Delegado contou que animal estava com um biólogo. Segundo a polícia, ele havia deixado a cobra na casa de uma amiga em Aruanã, pois levaria o animal para uma palestra.

Cobra píton apreendida pela Polícia Civil, em Goiás — Foto: Reprodução/TV Anhanguera
A cobra píton de mais de 3 metros que foi filmada
"passeando" pelas ruas de Aruanã havia sido dada como presente
ao dono, segundo a Polícia Civil. O animal foi resgatado das ruas pelo Corpo de
Bombeiros e devolvido a um biólogo que afirmou ser o dono, até ser apreendido
pela polícia, informou o delegado Luziano de Carvalho.
O dono da píton não tinha documento válido que autorizasse a
criação do animal, informou a PC. Como o nome do homem não foi divulgado.
A apreensão aconteceu na segunda-feira (27), pela Delegacia
Estadual de Repressão a Crimes Contra o Meio Ambiente (Dema) de Goiânia.
Luziano afirmou que o biólogo havia deixado a cobra na casa de uma amiga em
Aruanã, pois levaria o animal para uma palestra.

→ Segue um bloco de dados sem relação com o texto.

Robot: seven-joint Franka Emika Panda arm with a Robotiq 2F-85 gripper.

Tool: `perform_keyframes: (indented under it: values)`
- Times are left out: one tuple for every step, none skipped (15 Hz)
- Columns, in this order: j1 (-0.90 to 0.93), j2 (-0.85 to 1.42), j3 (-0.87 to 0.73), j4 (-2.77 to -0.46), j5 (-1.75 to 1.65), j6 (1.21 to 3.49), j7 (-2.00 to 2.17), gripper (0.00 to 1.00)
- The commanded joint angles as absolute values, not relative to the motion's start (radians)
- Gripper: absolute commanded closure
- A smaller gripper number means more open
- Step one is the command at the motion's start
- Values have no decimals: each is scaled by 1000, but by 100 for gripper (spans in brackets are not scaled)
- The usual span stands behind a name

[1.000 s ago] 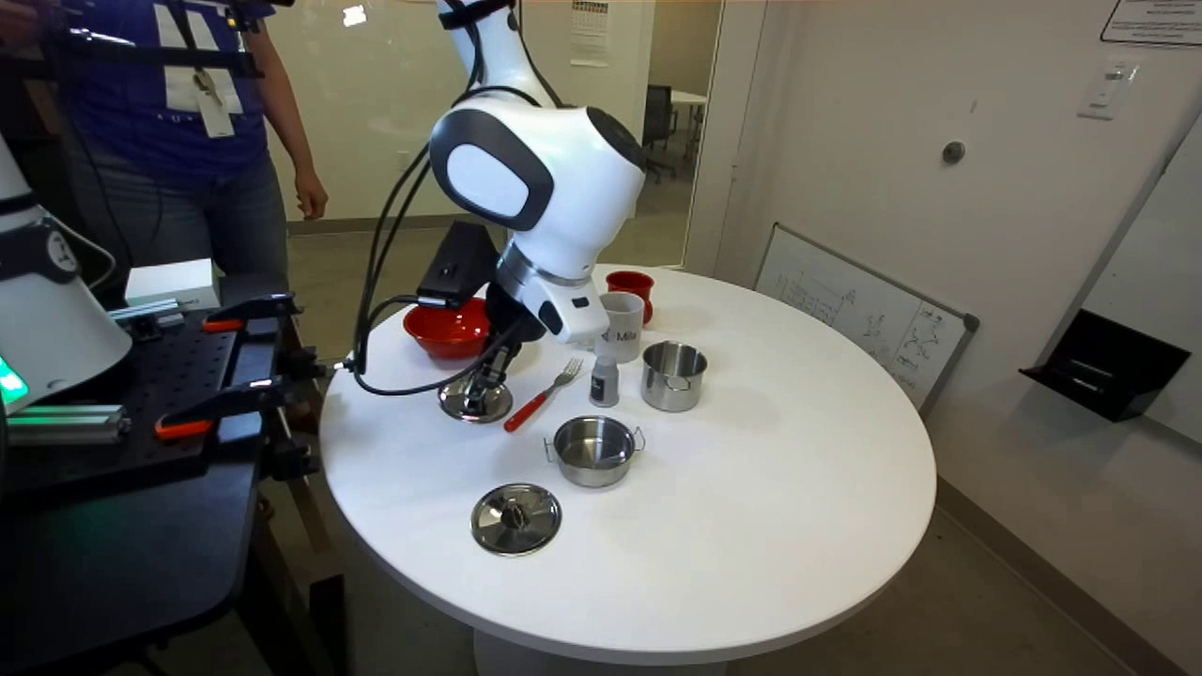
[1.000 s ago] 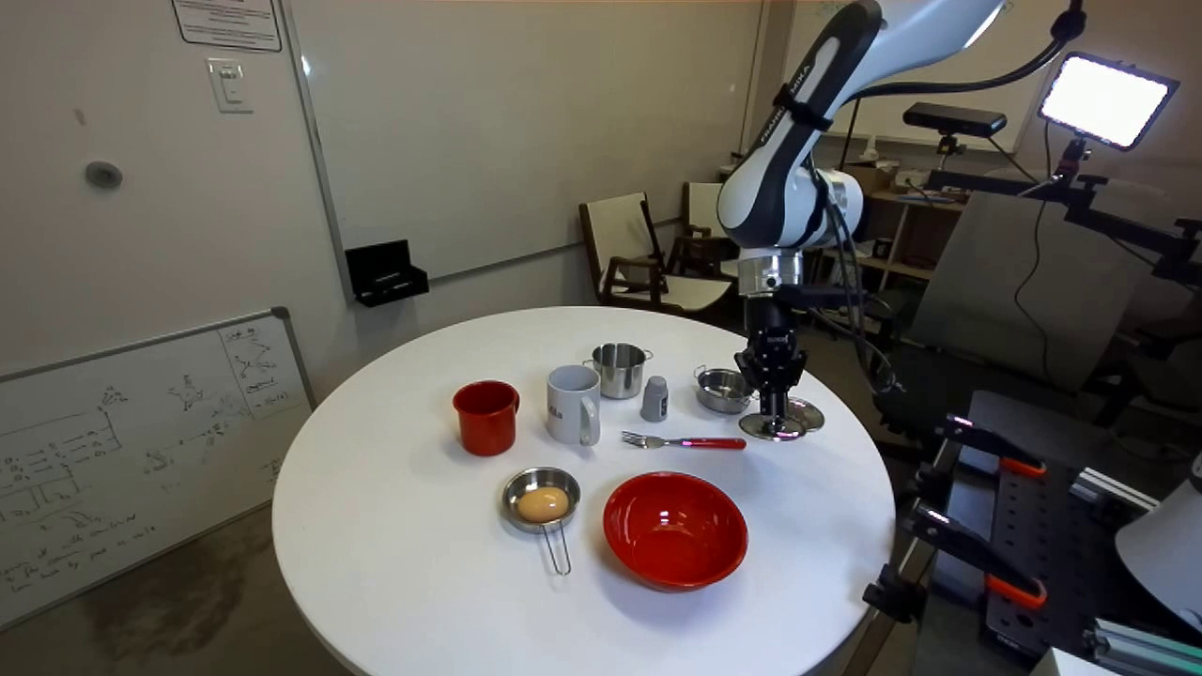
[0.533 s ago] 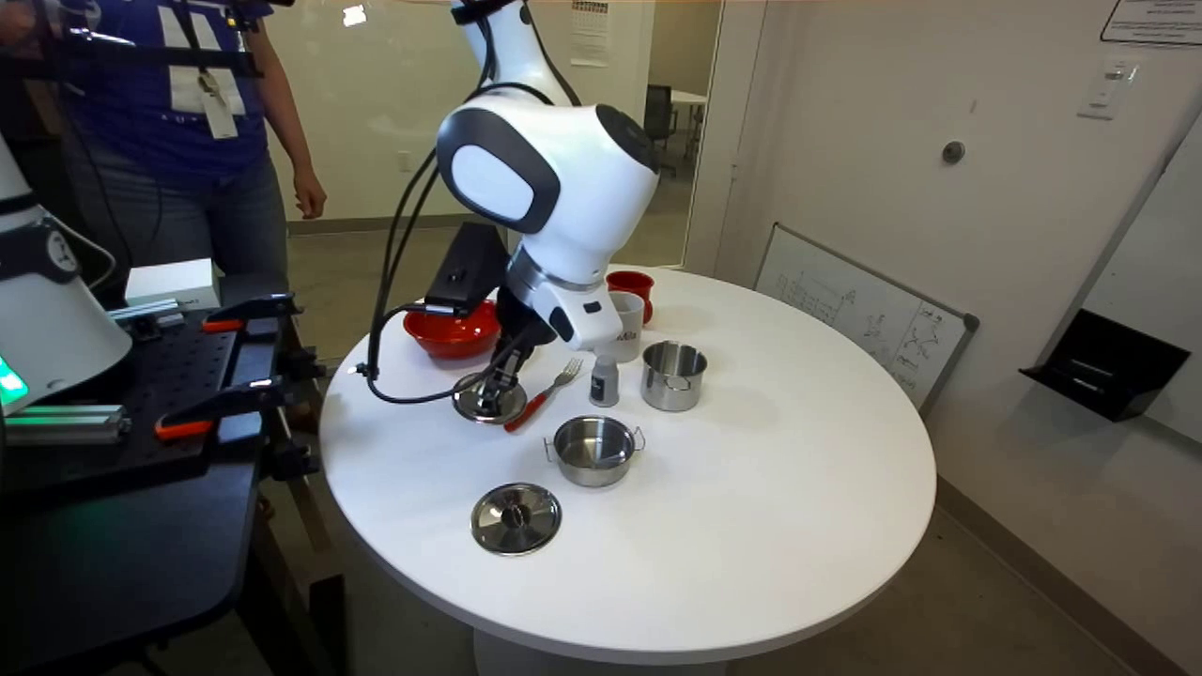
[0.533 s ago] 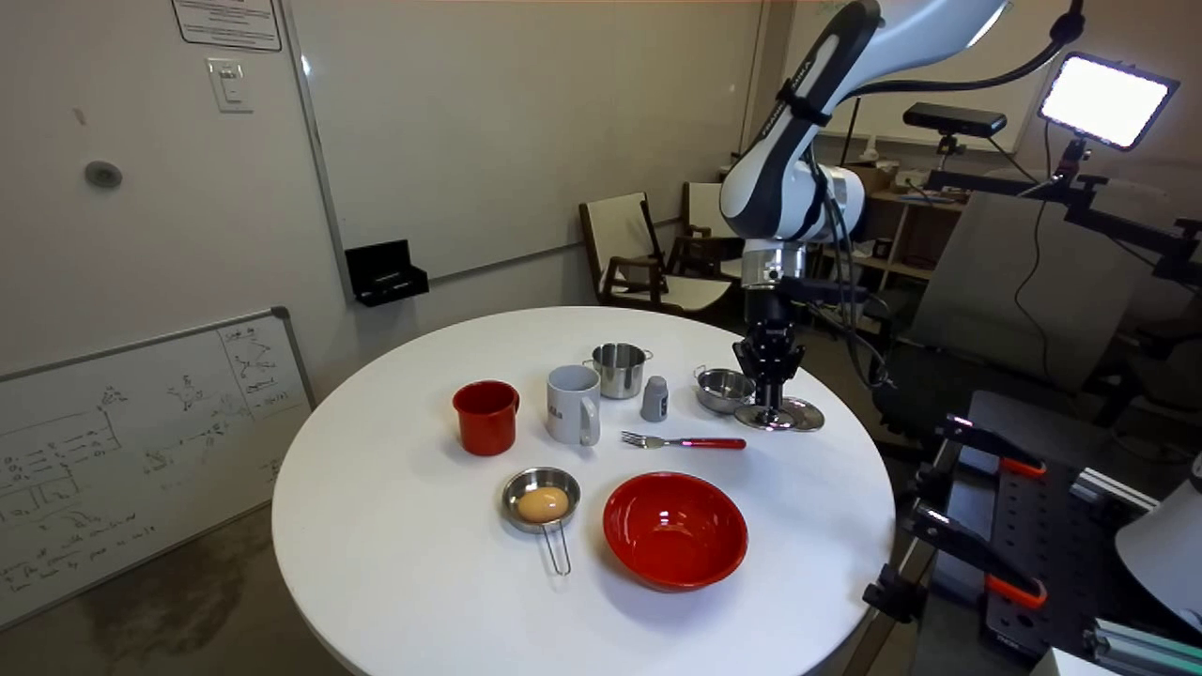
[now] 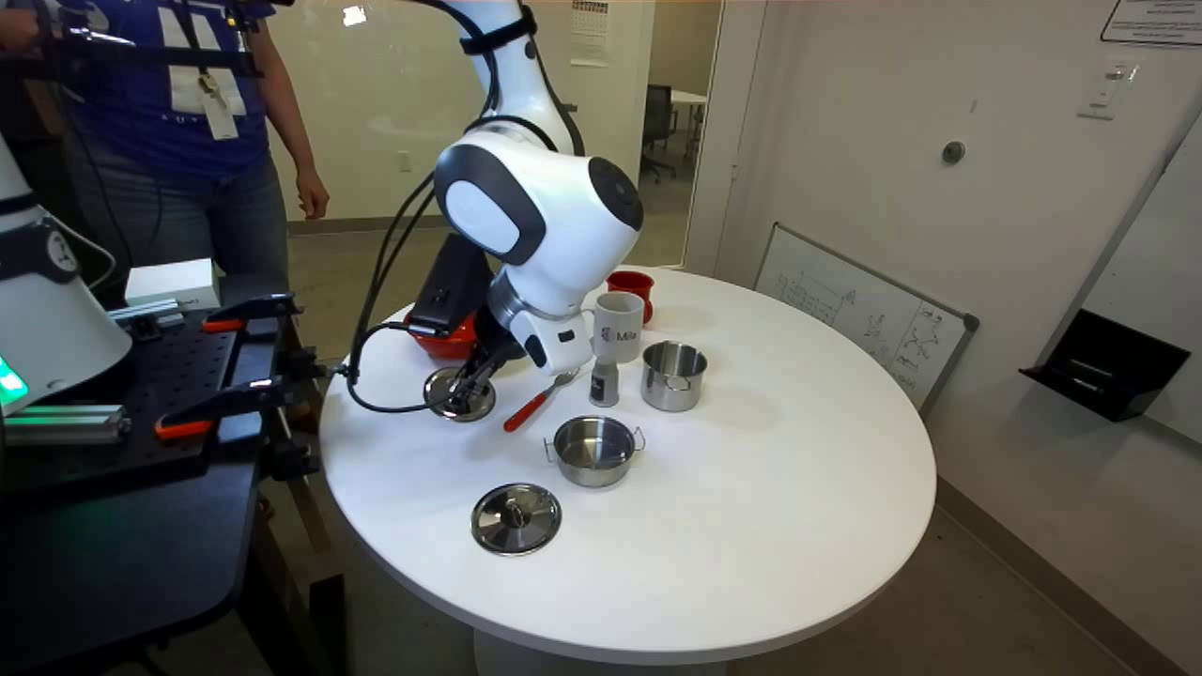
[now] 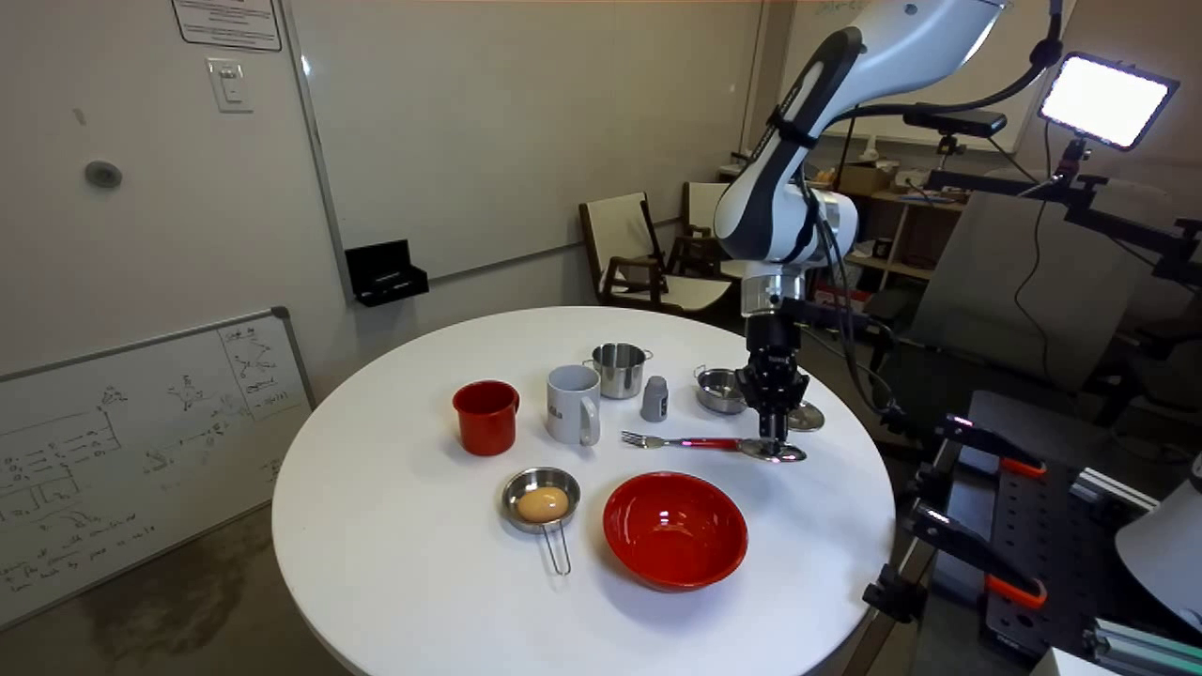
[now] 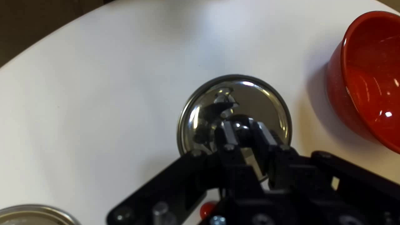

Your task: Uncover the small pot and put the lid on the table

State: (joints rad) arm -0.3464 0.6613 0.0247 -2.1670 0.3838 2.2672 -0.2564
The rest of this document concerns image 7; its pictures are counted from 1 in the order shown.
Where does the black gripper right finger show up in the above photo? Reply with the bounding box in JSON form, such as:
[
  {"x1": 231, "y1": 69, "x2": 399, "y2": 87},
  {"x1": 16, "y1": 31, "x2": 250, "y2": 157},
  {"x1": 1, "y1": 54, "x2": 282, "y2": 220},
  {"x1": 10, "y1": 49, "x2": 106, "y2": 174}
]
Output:
[{"x1": 249, "y1": 117, "x2": 400, "y2": 210}]

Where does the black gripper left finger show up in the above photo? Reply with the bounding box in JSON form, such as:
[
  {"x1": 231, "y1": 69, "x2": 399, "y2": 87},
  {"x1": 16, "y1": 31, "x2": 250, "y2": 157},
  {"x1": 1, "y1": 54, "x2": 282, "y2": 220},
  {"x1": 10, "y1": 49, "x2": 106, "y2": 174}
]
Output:
[{"x1": 105, "y1": 119, "x2": 260, "y2": 225}]

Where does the domed steel pot lid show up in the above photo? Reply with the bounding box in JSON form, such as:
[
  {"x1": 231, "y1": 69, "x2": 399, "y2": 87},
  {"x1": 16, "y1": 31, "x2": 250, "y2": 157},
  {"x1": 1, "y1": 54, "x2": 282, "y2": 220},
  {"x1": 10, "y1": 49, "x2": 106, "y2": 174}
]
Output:
[{"x1": 176, "y1": 74, "x2": 294, "y2": 181}]

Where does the flat steel lid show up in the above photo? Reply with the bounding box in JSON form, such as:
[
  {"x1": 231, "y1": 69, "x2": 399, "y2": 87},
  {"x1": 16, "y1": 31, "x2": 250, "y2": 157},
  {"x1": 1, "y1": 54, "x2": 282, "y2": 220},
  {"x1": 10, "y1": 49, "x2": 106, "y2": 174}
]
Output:
[{"x1": 0, "y1": 202, "x2": 82, "y2": 225}]

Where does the red bowl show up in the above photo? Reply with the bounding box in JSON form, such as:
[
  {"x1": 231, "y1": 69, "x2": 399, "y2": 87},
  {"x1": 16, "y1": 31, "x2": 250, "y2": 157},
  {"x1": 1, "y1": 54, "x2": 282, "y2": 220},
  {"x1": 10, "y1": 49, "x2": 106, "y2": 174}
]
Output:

"Ele ia fazer uma apresentação, uma palestra em um
aniversário, e deixou na casa de uma amiga em Aruanã e ela fugiu. Então essa é
a alegação dele", afirmou.
Ao delegado, o biólogo explicou que criava a cobra há sete
anos, quando teria ganhado de uma mulher que não foi localizada pela polícia.
Ele chegou a apresentar um documento de autorização para a criação do animal,
supostamente emitido pela Secretaria de Estado de Meio Ambiente e
Desenvolvimento Sustentável (Semad) de Anápolis, mas, segundo Luziano, o
documento não tem validade legal.
Luziano destacou que somente o Instituto Brasileiro do Meio Ambiente
e dos Recursos Naturais Renováveis (Ibama) pode emitir autorização para a
criação de animais deste tipo.
Após ser ouvido, o homem foi liberado e a Polícia Civil
investiga se há mais animais silvestres em posse do homem ou na região em que a
cobra foi encontrada. O delegado destacou que introduzir espécies de animais no
Brasil sem autorização é crime ambiental com detenção de até um ano e multa que
pode chegar a 360 salários mínimos.
Segundo o delegado, o dano ambiental que pode ser provocado
pelo animal é grave, já que, por não ser uma espécie nativa, a píton pode
causar desequilíbrio na região e se reproduzir com uma espécie similar, como a sucuri.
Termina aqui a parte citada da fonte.